- PROBLEM: Search the records for the string "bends", and show each line where it appears.

- PROVIDED RECORDS:
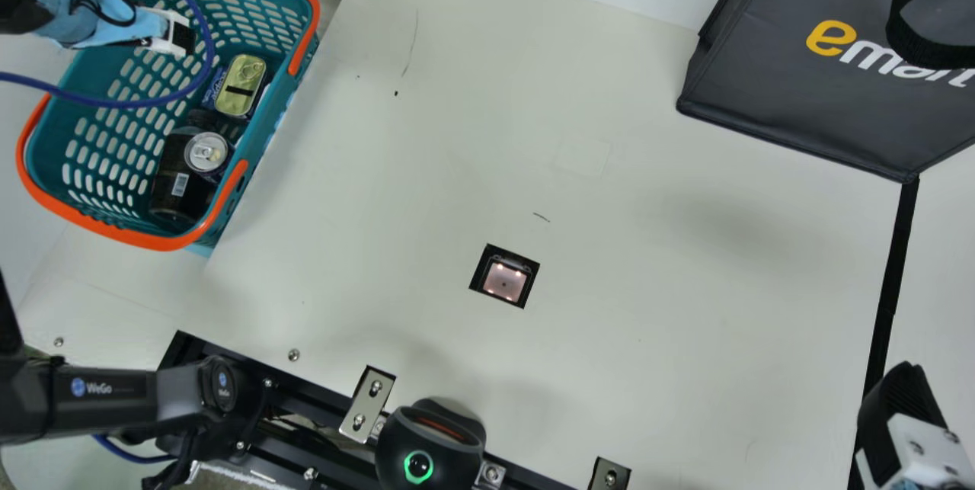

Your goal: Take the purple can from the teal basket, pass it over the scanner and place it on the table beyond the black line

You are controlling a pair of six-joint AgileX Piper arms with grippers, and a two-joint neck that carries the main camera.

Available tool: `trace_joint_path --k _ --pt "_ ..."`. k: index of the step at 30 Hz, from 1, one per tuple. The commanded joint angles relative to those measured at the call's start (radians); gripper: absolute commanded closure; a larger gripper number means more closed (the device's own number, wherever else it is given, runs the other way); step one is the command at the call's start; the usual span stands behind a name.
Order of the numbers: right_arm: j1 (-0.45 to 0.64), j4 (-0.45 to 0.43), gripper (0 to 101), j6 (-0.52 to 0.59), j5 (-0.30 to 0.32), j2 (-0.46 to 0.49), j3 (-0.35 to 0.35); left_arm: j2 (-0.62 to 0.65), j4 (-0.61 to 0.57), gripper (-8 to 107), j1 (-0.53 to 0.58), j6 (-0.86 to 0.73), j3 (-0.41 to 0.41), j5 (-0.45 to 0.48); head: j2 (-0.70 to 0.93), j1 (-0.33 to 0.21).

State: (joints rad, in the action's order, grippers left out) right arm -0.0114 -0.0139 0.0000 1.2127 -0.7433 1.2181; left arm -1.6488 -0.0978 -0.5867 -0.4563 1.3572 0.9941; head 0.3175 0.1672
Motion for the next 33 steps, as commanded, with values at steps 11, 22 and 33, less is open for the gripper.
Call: trace_joint_path --k 11,22,33 --pt "0.0 0.0 6 0.0 0.0 0.0 0.0 -0.095 0.024 9 -0.01 -0.002 -0.046 -0.05 0.004 -0.029" --pt "0.0 0.0 6 0.0 -0.001 0.0 0.0 -0.123 0.018 9 -0.024 0.097 -0.097 -0.077 0.004 -0.029" --pt "0.0 0.0 6 0.0 -0.001 0.0 0.0 -0.105 -0.031 9 -0.049 0.322 -0.183 -0.123 0.004 -0.029"
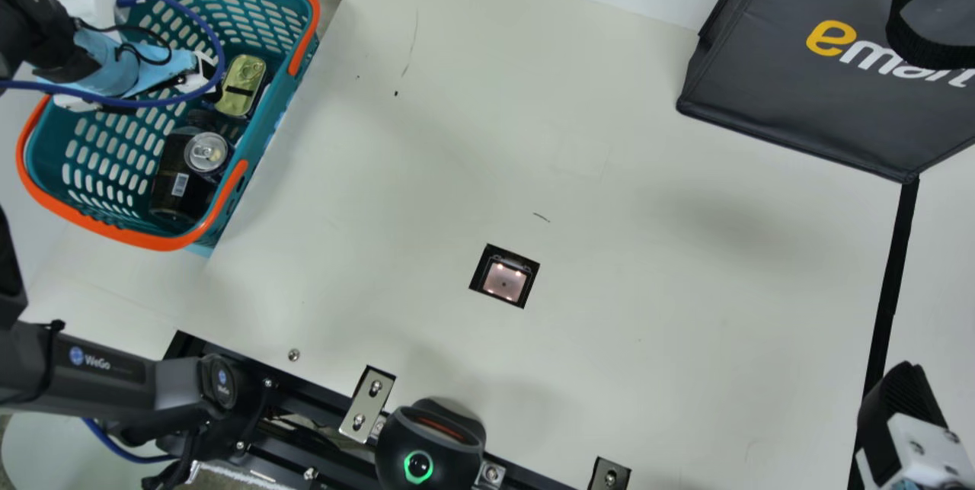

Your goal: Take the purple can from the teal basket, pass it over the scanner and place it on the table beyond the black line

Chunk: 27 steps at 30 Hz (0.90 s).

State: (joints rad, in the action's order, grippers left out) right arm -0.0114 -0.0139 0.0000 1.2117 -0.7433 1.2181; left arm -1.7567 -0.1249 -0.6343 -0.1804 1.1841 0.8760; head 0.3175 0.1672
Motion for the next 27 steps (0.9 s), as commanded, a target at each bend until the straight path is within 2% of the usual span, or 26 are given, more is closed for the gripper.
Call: trace_joint_path --k 1,16,27 --pt "0.0 0.0 6 0.0 0.0 0.0 0.0 0.007 -0.009 9 -0.001 0.066 -0.021 -0.01 0.004 -0.029" --pt "0.0 0.0 6 0.0 0.001 0.0 0.0 0.049 -0.028 9 0.02 0.329 -0.175 -0.113 0.004 -0.029" --pt "0.0 0.0 6 0.0 0.001 0.0 0.0 0.046 -0.023 9 0.042 0.436 -0.234 -0.148 0.004 -0.029"
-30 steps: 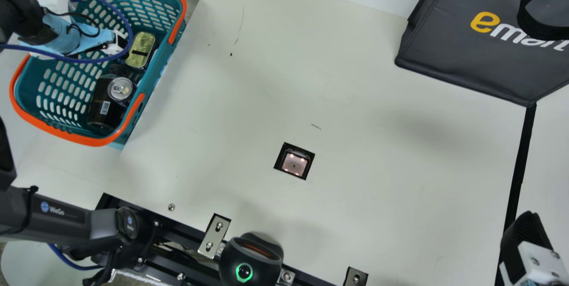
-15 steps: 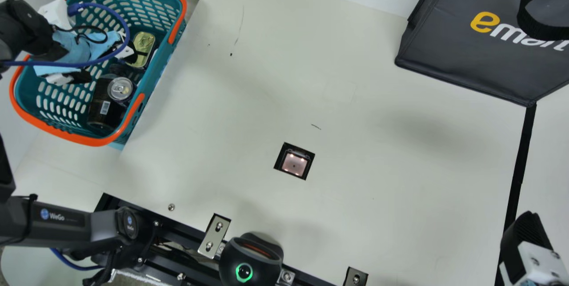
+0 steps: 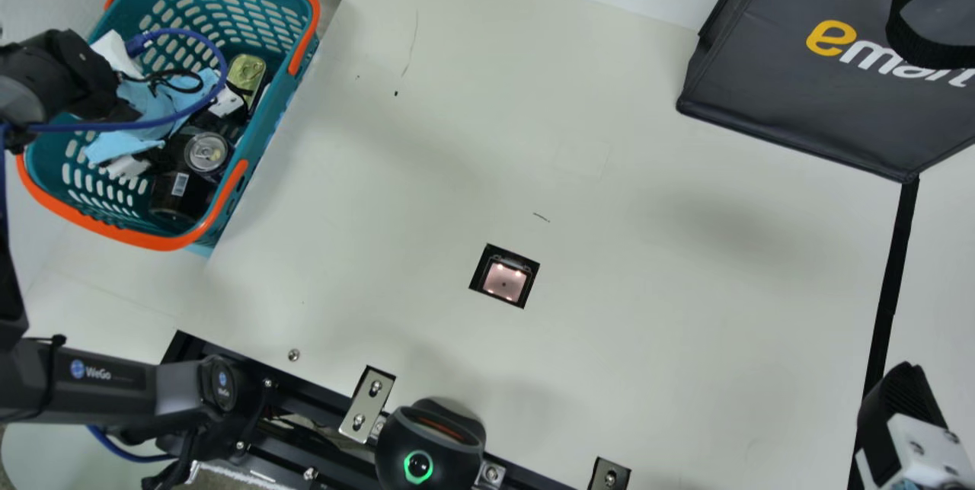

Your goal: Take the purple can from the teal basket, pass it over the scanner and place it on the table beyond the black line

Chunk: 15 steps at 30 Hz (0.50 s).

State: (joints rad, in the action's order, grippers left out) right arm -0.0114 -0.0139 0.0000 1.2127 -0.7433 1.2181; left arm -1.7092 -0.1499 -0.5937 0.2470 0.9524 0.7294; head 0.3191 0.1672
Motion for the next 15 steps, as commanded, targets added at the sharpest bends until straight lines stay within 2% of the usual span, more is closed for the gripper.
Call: trace_joint_path --k 1,15 --pt "0.0 0.0 6 0.0 0.0 0.0 0.0 -0.003 0.002 9 0.002 0.015 -0.006 -0.003 0.002 -0.029" --pt "0.0 0.0 6 0.0 0.0 0.0 0.0 -0.031 -0.026 9 0.007 0.065 -0.03 -0.016 0.002 -0.029"
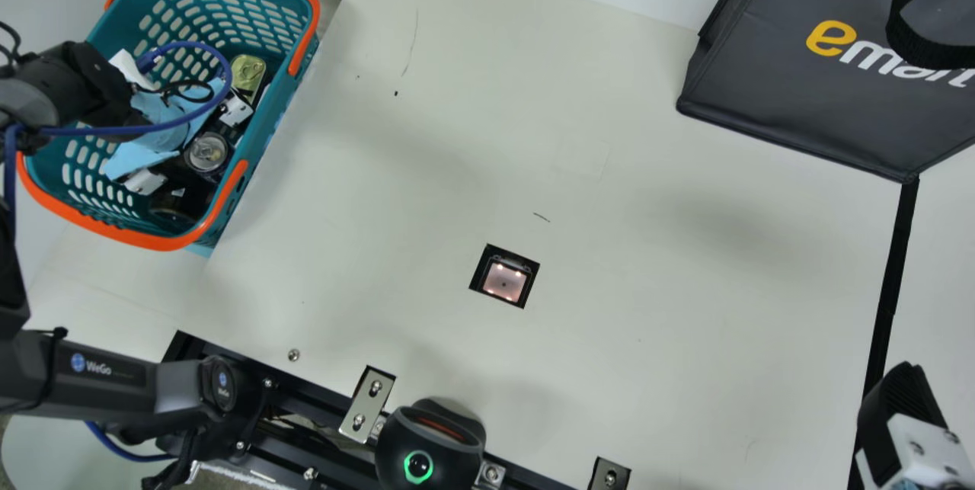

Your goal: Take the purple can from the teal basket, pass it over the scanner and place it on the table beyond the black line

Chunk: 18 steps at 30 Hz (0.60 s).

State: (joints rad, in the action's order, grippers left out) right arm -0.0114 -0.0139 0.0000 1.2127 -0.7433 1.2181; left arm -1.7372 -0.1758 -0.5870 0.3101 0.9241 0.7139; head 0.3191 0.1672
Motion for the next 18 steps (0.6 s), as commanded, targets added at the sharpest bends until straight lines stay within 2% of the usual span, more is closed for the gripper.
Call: trace_joint_path --k 1,7,18 --pt "0.0 0.0 6 0.0 0.0 0.0 0.0 -0.004 -0.001 9 0.0 0.005 -0.003 -0.001 0.002 -0.029" --pt "0.0 0.0 6 0.0 0.0 0.0 0.0 -0.012 0.001 9 0.0 0.028 -0.007 -0.006 0.002 -0.029" --pt "0.0 0.0 6 0.0 0.0 0.0 0.0 -0.01 0.003 82 -0.001 0.051 -0.007 -0.011 0.002 -0.029"
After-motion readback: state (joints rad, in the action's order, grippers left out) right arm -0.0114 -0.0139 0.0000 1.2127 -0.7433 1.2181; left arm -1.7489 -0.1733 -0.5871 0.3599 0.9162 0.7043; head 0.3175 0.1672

- EXERCISE OUTPUT:
Motion for the next 15 steps, as commanded, targets added at the sharpest bends until straight lines stay within 2% of the usual span, more is closed for the gripper.
Motion for the next 18 steps (0.6 s), as commanded, targets added at the sharpest bends until straight lines stay within 2% of the usual span, more is closed for the gripper.

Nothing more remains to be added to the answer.